Brown was 12 years old when he allegedly committed aggravated sexual assault of a child. Because of his age at the time of the offense, he cannot be certified to stand trial as an adult. But under Family Code § 53.045(a)(5), he is eligible for a determinate sentence because of the offense he is accused of. A determinate sentence expands the possible range of probated and custodial sentences; without it, a juvenile cannot be kept on probation or in custody beyond his 19th birthday. For a first-degree felony like ASAC, the maximum determinate sentence is 40 years under Family Code § 54.04(d)(3). To obtain a determinate sentence, the State must obtain grand jury approval. Before the State sought grand jury approval in this case, Brown was found unfit to proceed (the juvenile equivalent of incompetent to stand trial), the juvenile proceedings were stayed, and he was committed to a mental facility. Under Family Code § 55.44, his case was transferred to district court on his 18th birthday because he was still committed and there had been no adjudication of his case. When he turned 19, he filed a pretrial writ alleging that his continued mental-health commitment was unlawful under Tex. Code Crim. Proc. art. 46B.0095(a), which provides that a mental commitment cannot last beyond “the maximum term provided by law for the offense for which the defendant was to be tried.” The trial court denied him relief, and he appealed.
The court of appeals held that because the State had not yet obtained grand-jury approval for a determinate sentence, the maximum term expired on Brown’s 19th birthday. It rejected the State’s argument that the stay of the proceedings prevented it from obtaining grand-jury approval.

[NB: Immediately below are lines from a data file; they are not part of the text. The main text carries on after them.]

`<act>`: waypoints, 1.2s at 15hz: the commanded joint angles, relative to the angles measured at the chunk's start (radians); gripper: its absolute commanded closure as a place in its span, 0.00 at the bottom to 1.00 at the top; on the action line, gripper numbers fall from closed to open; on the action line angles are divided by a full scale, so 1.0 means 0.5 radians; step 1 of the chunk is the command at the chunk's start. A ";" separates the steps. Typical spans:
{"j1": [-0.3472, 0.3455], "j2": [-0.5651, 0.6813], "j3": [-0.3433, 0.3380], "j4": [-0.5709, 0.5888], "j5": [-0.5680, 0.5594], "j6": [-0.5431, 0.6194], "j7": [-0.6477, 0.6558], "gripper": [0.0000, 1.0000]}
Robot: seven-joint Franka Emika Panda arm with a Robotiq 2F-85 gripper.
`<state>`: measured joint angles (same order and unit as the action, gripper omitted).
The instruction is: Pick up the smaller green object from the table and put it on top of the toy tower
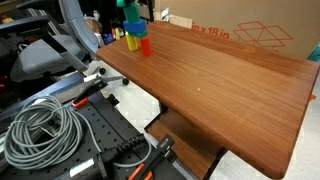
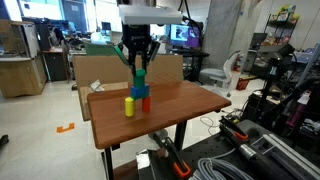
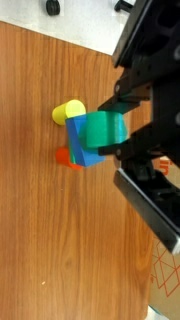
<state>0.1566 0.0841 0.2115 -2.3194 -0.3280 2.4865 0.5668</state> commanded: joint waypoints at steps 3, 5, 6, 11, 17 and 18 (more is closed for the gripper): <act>0.032 0.000 -0.067 0.096 0.065 -0.138 -0.080 0.91; 0.035 0.011 -0.077 0.118 0.057 -0.164 -0.076 0.91; 0.039 0.017 -0.081 0.124 0.040 -0.169 -0.062 0.74; 0.072 0.046 -0.075 0.143 -0.032 -0.235 0.003 0.27; 0.079 0.013 -0.083 0.126 -0.003 -0.247 -0.024 0.00; 0.071 -0.017 -0.086 0.100 0.011 -0.239 -0.046 0.00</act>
<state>0.1803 0.0897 0.1856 -2.2810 -0.3291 2.4073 0.5560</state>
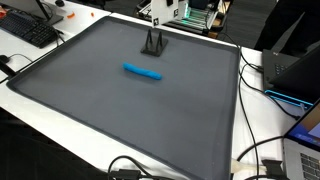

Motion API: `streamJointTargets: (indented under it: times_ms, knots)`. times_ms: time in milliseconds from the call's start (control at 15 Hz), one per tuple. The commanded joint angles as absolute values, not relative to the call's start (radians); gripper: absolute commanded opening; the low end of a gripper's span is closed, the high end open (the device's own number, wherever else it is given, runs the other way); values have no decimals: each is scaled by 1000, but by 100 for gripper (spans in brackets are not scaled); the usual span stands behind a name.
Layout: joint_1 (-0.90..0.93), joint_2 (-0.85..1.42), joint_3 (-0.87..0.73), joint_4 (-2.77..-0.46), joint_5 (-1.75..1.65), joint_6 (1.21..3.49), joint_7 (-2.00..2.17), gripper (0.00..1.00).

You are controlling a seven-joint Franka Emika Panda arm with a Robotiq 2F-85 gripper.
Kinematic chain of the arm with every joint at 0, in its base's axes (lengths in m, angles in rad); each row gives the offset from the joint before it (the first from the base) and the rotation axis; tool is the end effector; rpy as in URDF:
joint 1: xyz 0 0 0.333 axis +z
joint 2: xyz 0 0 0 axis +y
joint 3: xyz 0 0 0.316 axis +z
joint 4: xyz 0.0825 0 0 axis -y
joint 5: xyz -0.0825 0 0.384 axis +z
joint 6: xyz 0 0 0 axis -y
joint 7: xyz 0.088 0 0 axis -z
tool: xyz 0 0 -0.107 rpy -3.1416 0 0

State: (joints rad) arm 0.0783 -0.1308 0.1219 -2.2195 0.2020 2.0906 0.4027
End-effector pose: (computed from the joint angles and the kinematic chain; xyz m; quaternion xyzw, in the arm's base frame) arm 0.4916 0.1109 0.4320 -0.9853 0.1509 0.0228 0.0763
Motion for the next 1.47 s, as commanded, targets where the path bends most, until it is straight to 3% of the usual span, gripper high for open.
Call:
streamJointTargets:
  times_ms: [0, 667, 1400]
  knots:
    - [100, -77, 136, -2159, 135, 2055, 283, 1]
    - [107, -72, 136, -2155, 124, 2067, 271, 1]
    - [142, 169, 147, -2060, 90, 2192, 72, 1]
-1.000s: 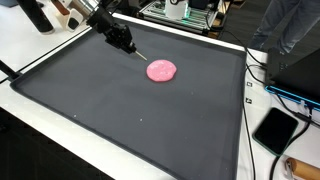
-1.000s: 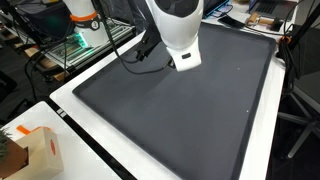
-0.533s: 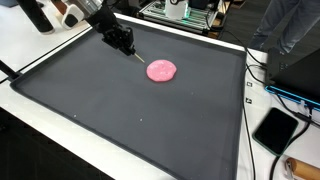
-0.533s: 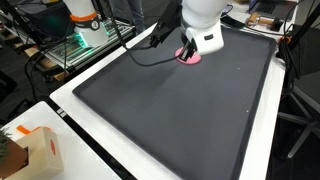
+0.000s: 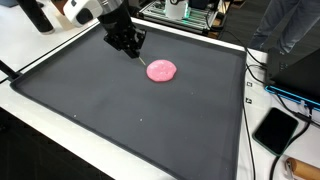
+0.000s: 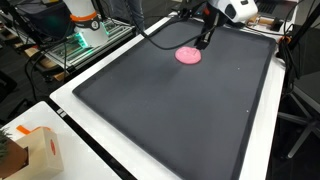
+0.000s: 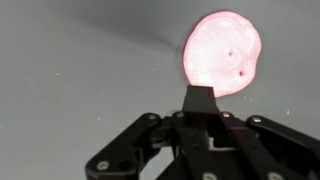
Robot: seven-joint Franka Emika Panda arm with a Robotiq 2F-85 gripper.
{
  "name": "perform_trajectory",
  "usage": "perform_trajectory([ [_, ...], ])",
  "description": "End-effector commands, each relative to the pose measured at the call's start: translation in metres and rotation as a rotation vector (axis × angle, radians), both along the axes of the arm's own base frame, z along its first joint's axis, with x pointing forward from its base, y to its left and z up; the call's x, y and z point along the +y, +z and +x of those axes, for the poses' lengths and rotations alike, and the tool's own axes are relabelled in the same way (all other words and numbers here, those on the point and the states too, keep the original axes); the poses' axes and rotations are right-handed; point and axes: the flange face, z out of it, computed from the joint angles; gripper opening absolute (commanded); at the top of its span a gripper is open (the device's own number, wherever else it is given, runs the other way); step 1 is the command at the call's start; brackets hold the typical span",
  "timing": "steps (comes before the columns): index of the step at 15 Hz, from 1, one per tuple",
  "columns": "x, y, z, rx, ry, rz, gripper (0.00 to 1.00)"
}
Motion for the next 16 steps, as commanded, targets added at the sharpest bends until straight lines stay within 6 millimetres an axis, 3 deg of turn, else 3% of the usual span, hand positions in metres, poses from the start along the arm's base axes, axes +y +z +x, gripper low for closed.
perform_trajectory([
  [1,0.037,0.003,0.005,-0.005,0.109,-0.067,0.04],
  [8,0.121,0.005,-0.012,-0.018,0.371,-0.133,0.04],
  [16,0.193,-0.001,-0.043,-0.030,0.699,-0.242,0.04],
])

The State argues that the plain language of 46B.0095 does not require determinate-sentence approval from the grand-jury. It also contends that the purpose of 46B.0095 is to extend commitment to the maximum possible punishment for the offense. Consequently, it argues that determinate-sentence eligibility is all that should be required. It relies on Ex parte Reinke, 370 S.W.3d 387 (Tex. Crim. App. 2012), which held that offense-level enhancement allegations but not punishment-stage ones would expand the “maximum term,” and argues that determinate-sentence is similar to other jurisdictional elements like felony theft and felony DWI. It also contrasts 46B.0095’s language with that of Family Code § 55.44(b), which, in the case of restoration of competency, provides that the defendant’s maximum punishment is “the maximum period of confinement the defendant could have received if the defendant had been adjudicated for the delinquent conduct while still a child and within the jurisdiction of the juvenile court.” It argues that Art. 46B.0095, which applies when competency is never restored, relates to the maximum for the offense, not the particular defendant. Finally, the State argues that the court of appeals should have considered its arguments that the stay prevented its seeking grand jury approval and that the existence of the stay would have rendered void any filing of a grand jury approval in the juvenile court.